Gravina: "Sì ai playout come piano B: le retrocessioni ci saranno" - Toro.it

Gravina: “Sì ai playout come piano B: le retrocessioni ci saranno”

di Francesco Vittonetto - 22 Maggio 2020

Il presidente della Figc Gravina in un’intervista a Repubblica: “Campionati a termine regolarmente, altrimenti via a playoff e playout”

L’unica cosa che Gabriele Gravina, presidente della Figc, proprio non ha in programma è eliminare le retrocessioni in Serie A, B e C: che sia attraverso la conclusione regolare del campionato – come auspicabile dopo il Consiglio Federale e le promettenti interlocuzioni con Spadafora -, via playout o tramite algoritmo (extrema ratio), tre compagini dovranno dare l’addio alla massima serie per la prossima stagione, e lo stesso succederà in cadetteria e nella Lega Pro. Lo si legge nell’intervista rilasciata a Repubblica dal numero uno del calcio italiano: “Se le condizioni sanitarie lo consentiranno, i campionati devono essere portati a termine regolarmente. Altrimenti procederemo a introdurre play-off e play-out con la partecipazione di tutti i club divisi per fasce di classifica. Solo come ultima istanza, se non sarà possibile riprendere, potremmo individuare un criterio oggettivo, secondo un algoritmo, per la definizione delle graduatorie, ma sempre con promozioni e retrocessioni”.

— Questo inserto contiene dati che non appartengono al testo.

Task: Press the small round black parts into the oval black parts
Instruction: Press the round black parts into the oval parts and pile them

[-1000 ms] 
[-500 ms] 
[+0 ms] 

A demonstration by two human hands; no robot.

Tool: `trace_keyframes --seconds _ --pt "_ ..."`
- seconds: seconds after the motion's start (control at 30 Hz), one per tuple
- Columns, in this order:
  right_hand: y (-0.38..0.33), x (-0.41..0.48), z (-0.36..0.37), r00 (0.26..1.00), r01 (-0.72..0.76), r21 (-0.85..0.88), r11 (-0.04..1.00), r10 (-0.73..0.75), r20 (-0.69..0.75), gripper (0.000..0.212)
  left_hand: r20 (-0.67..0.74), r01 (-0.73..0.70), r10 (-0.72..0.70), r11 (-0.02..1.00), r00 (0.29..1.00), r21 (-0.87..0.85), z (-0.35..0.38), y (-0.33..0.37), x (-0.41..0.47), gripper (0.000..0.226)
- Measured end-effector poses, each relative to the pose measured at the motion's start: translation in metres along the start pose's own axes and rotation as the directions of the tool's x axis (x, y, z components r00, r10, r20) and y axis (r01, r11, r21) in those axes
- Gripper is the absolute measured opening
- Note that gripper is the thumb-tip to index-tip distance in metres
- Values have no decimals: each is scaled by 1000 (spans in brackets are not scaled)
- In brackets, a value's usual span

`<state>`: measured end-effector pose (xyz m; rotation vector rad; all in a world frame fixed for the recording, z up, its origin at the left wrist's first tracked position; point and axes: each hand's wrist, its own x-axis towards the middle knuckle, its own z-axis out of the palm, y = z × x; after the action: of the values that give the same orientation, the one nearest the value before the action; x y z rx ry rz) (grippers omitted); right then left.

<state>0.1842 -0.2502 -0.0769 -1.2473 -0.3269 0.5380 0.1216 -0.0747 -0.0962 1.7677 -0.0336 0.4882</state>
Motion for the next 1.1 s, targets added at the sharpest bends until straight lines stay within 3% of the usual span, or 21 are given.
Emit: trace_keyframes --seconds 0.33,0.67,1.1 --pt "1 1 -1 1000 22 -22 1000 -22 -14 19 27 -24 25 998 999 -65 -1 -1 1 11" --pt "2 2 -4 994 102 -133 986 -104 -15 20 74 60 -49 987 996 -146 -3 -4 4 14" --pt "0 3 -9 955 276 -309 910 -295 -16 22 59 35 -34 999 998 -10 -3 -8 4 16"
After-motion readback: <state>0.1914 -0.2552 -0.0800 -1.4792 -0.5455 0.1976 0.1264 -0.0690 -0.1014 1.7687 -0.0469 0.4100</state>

Gravina: “Serie A, proposto il 13 giugno per la ripresa”

Insomma, il Torino la salvezza dovrà sudarsela sul campo. Anche perché, spiega Gravina: “Le competizioni si concludono in base al merito sportivo, se qualcuno pensava di derogare è rimasto deluso”.

Sulla ripresa del campionato, il capo della Federcalcio conferma: “La Lega Serie A ha indicato il 13 giugno come data per la ripresa. Aspettiamo l’incontro con il Ministro Spadafora il 28 maggio per capire se e quando potremo fissare una data che in tanti aspettano: i tifosi, gli addetti ai lavori e le decine di migliaia di lavoratori dell’indotto che vedono i propri posti di lavoro a rischio”.

AIC, sciopero dei calciatori e stipendi: la replica della Figc

In ballo, però, c’è ora la diatriba con l’Assocalciatori sul taglio degli stipendi. L’accordo tra le parti non c’è, e il sindacato aveva acceso la miccia nei giorni scorsi con un comunicato al vetriolo – e una poco velata minaccia di sciopero – in cui si affermava che i nuovi criteri di iscrizione ai campionati permetterebbero ai club di pagare ai tesserati solo gli emolumenti di maggio.

Così replica Gravina: “Sarebbe paradossale pensare a uno sciopero dei calciatori oggi che il Paese cerca di ripartire. Noi non abbiamo autorizzato i club a non pagare, sarà il Collegio arbitrale a decidere sui contenziosi relativi agli stipendi. I lavoratori di altri settori sono nelle stesse condizioni, perché i calciatori dovrebbero avere aiuti ulteriori?”.